Purtroppo è saltato per un impegno imprevisto dell’artista il collegamento via Skype con Vanessa Beecroft programmato dalla Scuola d’Arte di Expo2015 presso Expo Gate, ma l’oretta e mezza di discussione coordinata da Giacinto Di Pietrantonio e Laura Cherubini è stata in ogni modo molto interessante. Suoi docenti all’Accademia di Brera, i due hanno raccontato del loro primo incontro con questa ragazza timida nei modi ma di un’intelligenza molto fine e acuta – “Le sue domande durante le lezioni non erano quelle che avrebbe potuto fare una studentessa alle prime armi. Avevano una profondità tale che sembravano essere poste da un’artista con alle spalle anni di esperienza.”
Oltre che dalla persona, i due erano rimasti affascinati dai lavori della ragazza: Vanessa infatti, cosa ai più poco nota, era ed è un’abilissima disegnatrice e per questa sua capacità, Di Pietrantonio la candida come giovane artista per esporre presso la galleria di Luciano Inga Pin di Milano in occasione del Salon Primo dell’Accademia di Brera. Il lavoro era basato, oltre che su suoi disegni e acquerelli, su un diario che l’artista teneva da otto anni in cui appuntava tutto ciò che mangiava, l’ora e soprattutto il colore del cibo che, secondo Vanessa, poteva influire sul colore del corpo, dei capelli e sull’umore delle persone. All’esposizione vennero invitate anche una trentina di studentesse alle quali vennero fatti indossare gli abiti vintage del guardaroba personale dell’artista e che furono lasciate libere di vagare per la sala senza precise istruzioni. Da questa prima performance e dalla reazione del pubblico nasceranno tutti i suoi lavori futuri.

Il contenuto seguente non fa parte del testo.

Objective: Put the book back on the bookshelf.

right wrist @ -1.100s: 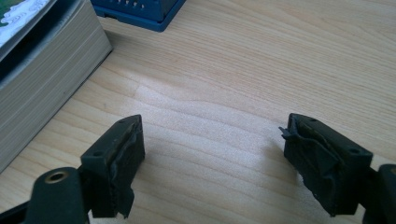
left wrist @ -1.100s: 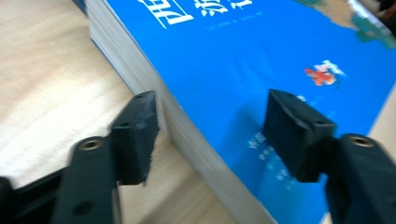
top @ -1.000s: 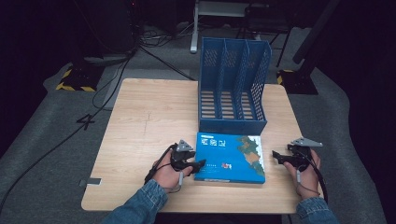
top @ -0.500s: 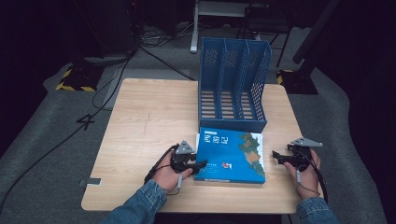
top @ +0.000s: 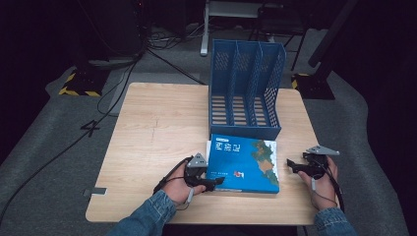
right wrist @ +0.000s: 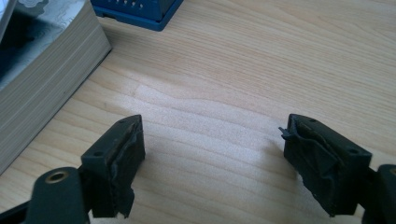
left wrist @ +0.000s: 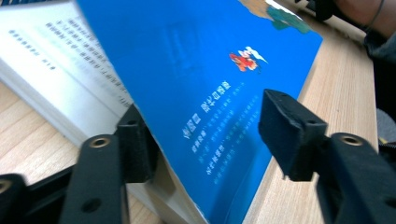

Alcuni di questi erano proiettati sulle pareti dell’Expo Gate che ospita tutti gli incontri della Scuola d’Arte di Expo2015. Nominati con le iniziali dell’artista e con un numero (es. VB53, VB61, VB63) i lavori si collegano al tema del cibo di Expo2015. Il rapporto con l’alimentazione è sempre stato al centro del lavoro della Beecroft, a partire dalla prima performance, una documentazione dei problemi personali di bulimia e anoressia che diviene poi documentazione del problema sociale dei giorni nostri di queste malattie.
Pur parlando di contemporaneità, i lavori di Vanessa si confrontano con la storia dell’arte e sono intrisi di riferimenti ai grandi maestri del passato. La professoressa Cherubini ha fatto notare il parallelismo tra il diario sul cibo di Vanessa e quello che teneva il Pontormo, grande artista manierista fiorentino, che appuntava nelle pagine, a fianco ai lavori effettuati, l’elenco delle pietanze dei suoi pasti. Riferimenti relativi al modo di comporre le opere si possono trovare invece nell’arte fiamminga, nei nudi di Cranach come nelle figure allungate e affusolate del Parmigianino. Le sue modelle sono scelte con attenzione rispetto ai canoni ricercati dall’artista e il colore dell’incarnato che appare nei video o nelle foto è sempre frutto di un make-up che la Beecroft e gli assistenti effettuano sui corpi prima che la performance inizi.
In chiusura dell’evento la Cherubini ha raccontato i retroscena che si celano dietro la famosa fotografia di Vanessa Beecroft che allatta due bambini di colore. L’artista partita per il Sudan, incontra in un locale sporco e maleodorante orfanotrofio questi due bimbi e se ne innamora subito: sono orfani di madre e il cui padre non riesce a farsi carico del loro sostentamento. Vuole adottarli ma il marito si rifiuta. Vanessa allora regala al padre una bicicletta e una mucca, beni essenziali per lavorare e per sostenersi nella società africana, e nasce un progetto charity a favore del Sudan, di cui quelle foto fanno parte.